Still, he said to be careful not to read too much into one month’s jobs report. “We still expect the U.S. economy to soften this year, leading to Fed rate cuts and strength for gold prices.”

On Wednesday, minutes from the Fed’s meeting mid-December showed that officials from the central bank said it was possible the economy could evolve in a manner that would make further rate hikes appropriate.

Some investors are beginning to “scoff at the idea of a rate cut by March,” said Libertas Wealth Management’s Koos.

The Fed is “going to take their good time as they let out the slack on the leash they’ve tightened this past couple of years.”


— Adam Koos, Libertas Wealth Management

He believes the Fed is “going to take their good time as they let out the slack on the leash they’ve tightened this past couple of years.”

Moves in the dollar

The U.S. dollar, meanwhile, was shot down once again in the fourth quarter of 2023, and on Friday, it fell toward 52-week lows, said Koos.

The ICE U.S. Dollar index
DXY
touched a low of 101.91 before inching higher in Friday dealings, poised for a weekly gain. The index’s 52-week intraday low was at 99.58 on July 14.

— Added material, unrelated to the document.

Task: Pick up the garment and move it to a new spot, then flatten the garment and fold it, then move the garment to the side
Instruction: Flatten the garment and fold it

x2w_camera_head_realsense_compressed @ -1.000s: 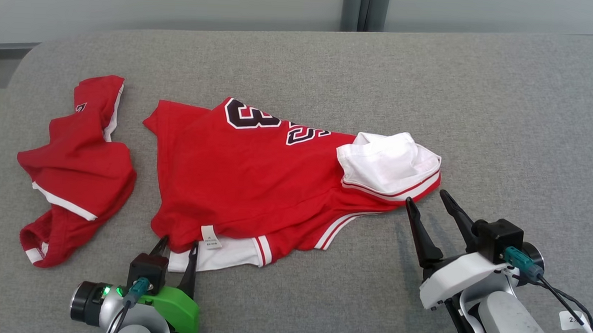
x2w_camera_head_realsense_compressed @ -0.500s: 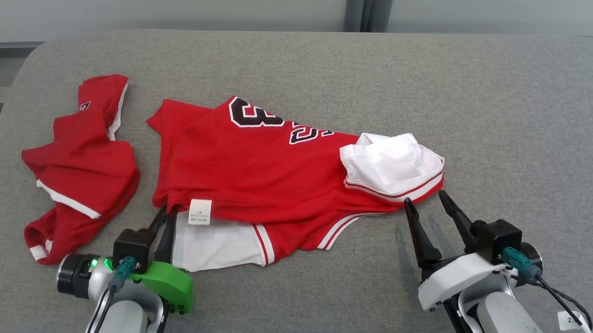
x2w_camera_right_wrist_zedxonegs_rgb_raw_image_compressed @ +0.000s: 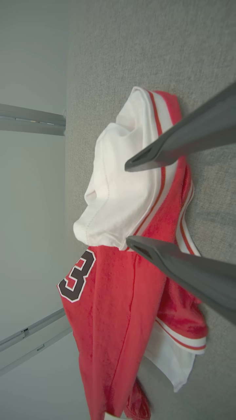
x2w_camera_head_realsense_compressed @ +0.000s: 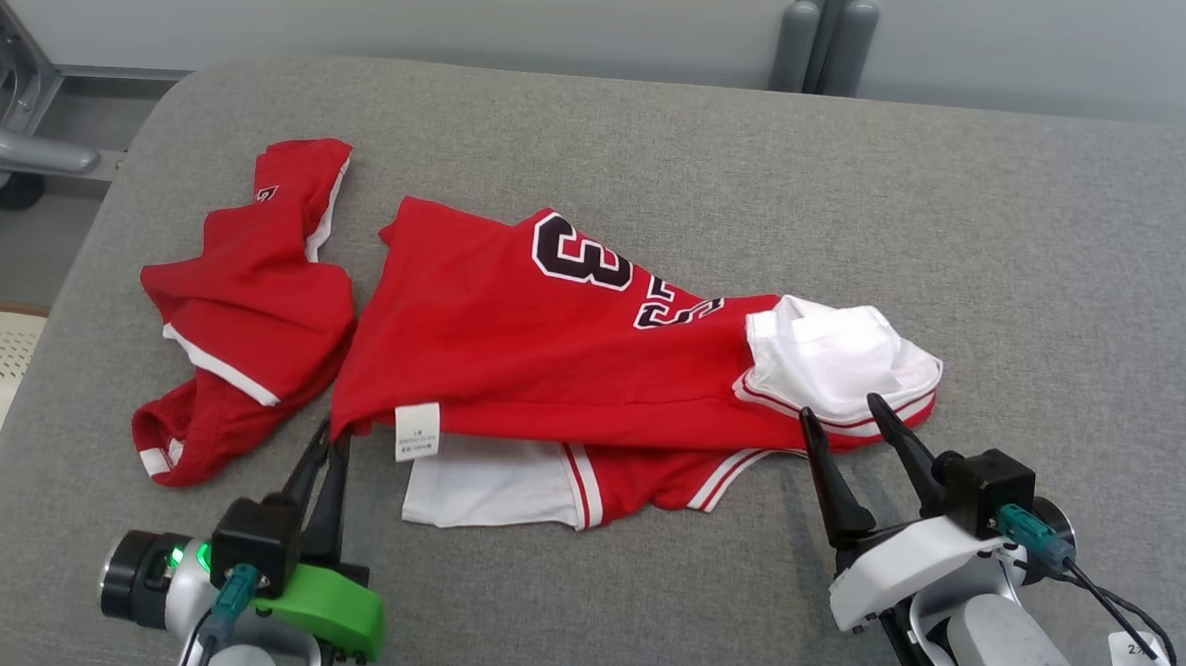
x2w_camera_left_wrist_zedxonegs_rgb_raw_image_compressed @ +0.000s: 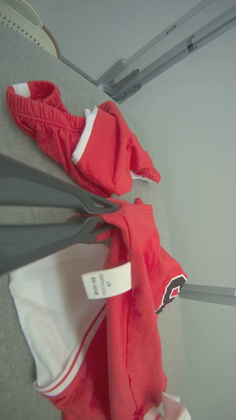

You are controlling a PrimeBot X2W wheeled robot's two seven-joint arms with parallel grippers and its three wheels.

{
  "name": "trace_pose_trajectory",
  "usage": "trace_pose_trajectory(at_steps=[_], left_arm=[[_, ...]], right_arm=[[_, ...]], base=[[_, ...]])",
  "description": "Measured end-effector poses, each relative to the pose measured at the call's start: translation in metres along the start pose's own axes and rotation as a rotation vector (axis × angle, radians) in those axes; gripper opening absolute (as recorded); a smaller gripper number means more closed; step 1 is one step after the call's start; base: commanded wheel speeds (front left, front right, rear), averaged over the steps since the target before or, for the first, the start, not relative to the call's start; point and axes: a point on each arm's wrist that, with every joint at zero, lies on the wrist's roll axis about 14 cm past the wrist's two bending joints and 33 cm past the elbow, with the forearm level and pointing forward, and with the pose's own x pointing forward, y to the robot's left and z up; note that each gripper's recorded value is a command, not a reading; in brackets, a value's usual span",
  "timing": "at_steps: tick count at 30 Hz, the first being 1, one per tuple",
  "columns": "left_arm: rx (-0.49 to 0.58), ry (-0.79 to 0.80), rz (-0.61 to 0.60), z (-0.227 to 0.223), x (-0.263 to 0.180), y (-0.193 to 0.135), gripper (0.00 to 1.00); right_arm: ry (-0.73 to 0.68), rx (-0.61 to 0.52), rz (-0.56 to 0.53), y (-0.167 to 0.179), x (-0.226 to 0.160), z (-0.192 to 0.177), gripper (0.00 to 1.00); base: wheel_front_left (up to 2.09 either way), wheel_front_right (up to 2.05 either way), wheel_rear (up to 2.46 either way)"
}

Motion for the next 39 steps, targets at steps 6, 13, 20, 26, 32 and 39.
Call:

Read King dollar makes a comeback: Buck on track for best start to a year in nearly a decade

“If those lows are broken decisively, it would certainly add a nice tailwind to gold,” said Koos.

On the other hand, if the greenback “bounces off this floor of support and continues higher — above the October highs — the next stop would be all-time-highs, which printed way back in September of 2022,” he said. “In a currency environment that looks like this, the yellow metal would feel like it’s running uphill with the wind in its face.”

Gold’s record highs

That being said, inflation is still weakening around the world, and while we don’t know how much the Fed will cut rates or when, “we do know they’re going down before they go up again,” said Koos. “So when you put all the puzzle pieces together, it seems to me that we’ll likely see a huge, big-base breakout and corresponding all-time-highs in gold at some point in 2024,” he said. 

First American Trust’s Braakman, meanwhile, said that a move in gold prices to a new high will depend on further U.S. economic deterioration.

“That’s not likely in the next few weeks, but it could happen later this quarter and is even more likely in the second quarter,” he said.